Investors weren't supposed to take the hit for these raw deals.

WASHINGTON -- This wasn't supposed to happen.

Harbor Bancorp of Long Beach, Calif., and a handful of other bondholders are threatened with having to pay back taxes on the interest they earned from municipal bonds that ran afoul of the tax laws.

The bank is challenging the Internal Revenue Service's right to collect the taxes in a lawsuit that is to be heard by a U.S. Tax Court judge in February.

Other investors, unwilling to be saddled by the huge legal fees that could result from such battles, are simply paying the back taxes.

Three years ago, most municipal industry officials said the IRS would never tax municipal bond investors. It would be too risky politically, they said.

Besides, the bondholders would sue the IRS, forcing the agency into the embarrassing position of having to explain to some judge why innocent widows were being taxed instead of the real perpetrators of the tax law violations.

Even if IRS officials wanted to revoke the tax-exempt status of a bond issue, it would be too difficult and costly to track down the bondholders, they said.

The industry expected the IRS to continue to settle such tax disputes through closing agreements, which protect the bondholder from being taxed once the IRS is compensated for the back taxes by the issuer or the bond firms.

So much for the misguided views of industry observers.

But IRS officials weren't any more accurate in their predictions.

They thought governmental issuers would go to any lengths to negotiate settlements over bad bond deals in order to protect their standing in the market.

The IRS officials also thought that if the IRS decided. at some point, to revoke the tax-exempt status of a bond issue, the bondholders would sue the participants of the transaction, thereby meting out a sort of indirect justice to the real transgressors of the tax laws.

Why was everyone so far off base?

For one thing, no one foresaw that some issuers would take a stand against the IRS. But in early 1991, the Louisiana Public Facilities Authority did. When the IRS warned that it might tax the holders of the $41.58 million multifamily housing issue that the authority sold in 1984, the issuer opted against the settlement route and threatened to bring court action against the agency.

The authority, in effect, won the battle after the IRS ran up against a three-year statute of limitations on the bonds.

A year later, the Riverside County, Calif., Housing Authority also refused to consider a settlement.
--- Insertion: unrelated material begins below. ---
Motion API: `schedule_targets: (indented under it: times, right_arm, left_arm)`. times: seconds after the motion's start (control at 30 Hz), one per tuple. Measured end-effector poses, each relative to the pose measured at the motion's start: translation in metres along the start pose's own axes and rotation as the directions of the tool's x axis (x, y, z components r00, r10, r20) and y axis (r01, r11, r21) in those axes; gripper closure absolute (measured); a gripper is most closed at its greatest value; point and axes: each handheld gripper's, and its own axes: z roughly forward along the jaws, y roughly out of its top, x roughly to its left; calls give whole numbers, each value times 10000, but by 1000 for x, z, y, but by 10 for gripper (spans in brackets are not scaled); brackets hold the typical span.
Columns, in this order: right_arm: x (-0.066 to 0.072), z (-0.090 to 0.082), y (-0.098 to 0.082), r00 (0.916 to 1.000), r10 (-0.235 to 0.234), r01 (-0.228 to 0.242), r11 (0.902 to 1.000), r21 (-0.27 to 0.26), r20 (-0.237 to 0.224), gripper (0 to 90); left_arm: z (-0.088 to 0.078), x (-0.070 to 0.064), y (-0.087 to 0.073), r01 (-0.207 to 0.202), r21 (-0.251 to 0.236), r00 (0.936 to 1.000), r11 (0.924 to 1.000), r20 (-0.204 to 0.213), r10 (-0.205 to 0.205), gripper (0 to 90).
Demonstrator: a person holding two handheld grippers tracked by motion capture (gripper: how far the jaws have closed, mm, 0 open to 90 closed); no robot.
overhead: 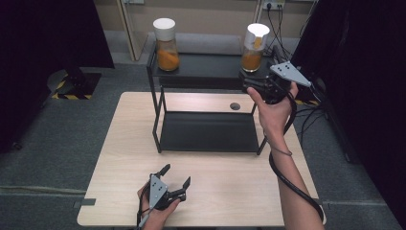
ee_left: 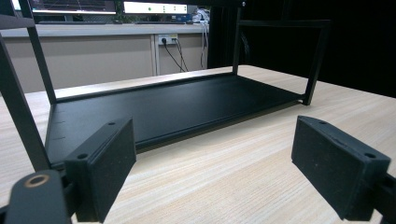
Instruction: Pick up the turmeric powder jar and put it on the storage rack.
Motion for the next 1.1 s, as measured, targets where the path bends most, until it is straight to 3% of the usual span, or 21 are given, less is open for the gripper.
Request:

The authority sued the IRS in a U.S. district court to prevent the agency from taxing the holders -- Harbor Bancorp among them -- of $17.5 million of Whitewater Garden multifamily housing bonds it had issued in 1985.

The city of Galt, Calif., followed suit, so to speak, in another federal court, challenging the IRS' attempts to collect taxes from holders of $29.29 million of governmental improvement bonds that had been issued in 1986.

The dismissal of these lawsuits in 1992 -- by federal judges who agreed with the IRS' lawyers that their courts lacked jurisdiction in these matters -- meant big trouble for bondholders. They began receiving tax bills from the IRS, which can only be disputed in the U.S. tax court, a more comfortable forum for the IRS than the district court.

The bondholders, it has since become apparent, are not only the innocent victims in such situations, they are also the most helpless in terms of defending themselves.

Most individual bondholders do not have the financial resources of a state and local government or a bond firm. Unlike the IRS, they have no access to the names of the other investors that purchased bonds from the same issue.

Without any ability to band together and pool their resources, they are left having to fend for themselves. It does not take long for a bondholder to realize that it is cheaper to pay the IRS a few thousand dollars than to risk having to pay more than that in legal fees to fight the agency.

Investors, in fact, have not sued the issuers and other participants of these deals. Thus far, the only lawsuit against an issuer, the Riverside County Housing Authority, was filed by a developer who is seeking to avoid having to pay the legal fees the authority incurred in its fight with the IRS.

There have been other misguided assumptions and surprises.

Industry officials once warned that investors needed to be assured that their bonds would remain tax-exempt or the municipal market would be ruined. Clearly that hasn't been the case. Even though a number of bondholders have been taxed in recent months, the municipal bond market, as a whole, hasn't seemed to care.

The issuers whose bonds have been the subject of IRS enforcement action have not been deterred from continuing to bring bond issues to market.

Perhaps the biggest error in judgment is on the part of the bondholders. Some of them, including Harbor Bancorp, appear to believe that it makes a difference that they weren't responsible for the tax law violations.

Harbor Bancorp is going to be disappointed.

None of the litigation thus far has been aimed at ferreting out the guilty parties in these deals.

The IRS doesn't care who is to blame for the tax law violations in the Whitewater Garden bond transaction. The IRS doesn't care that Harbor Bancorp is an innocent victim.

The agency's sole intent in the Whitewater Garden tax court case is to prove that the bonds violated the arbitrage rebate requirements. The agency could care less who committed the violations.

The IRS knows that once the tax law violations are proven, the tax laws clearly give it the authority to tax the bondholders.

No, it hasn't turned out the way anybody thought it would.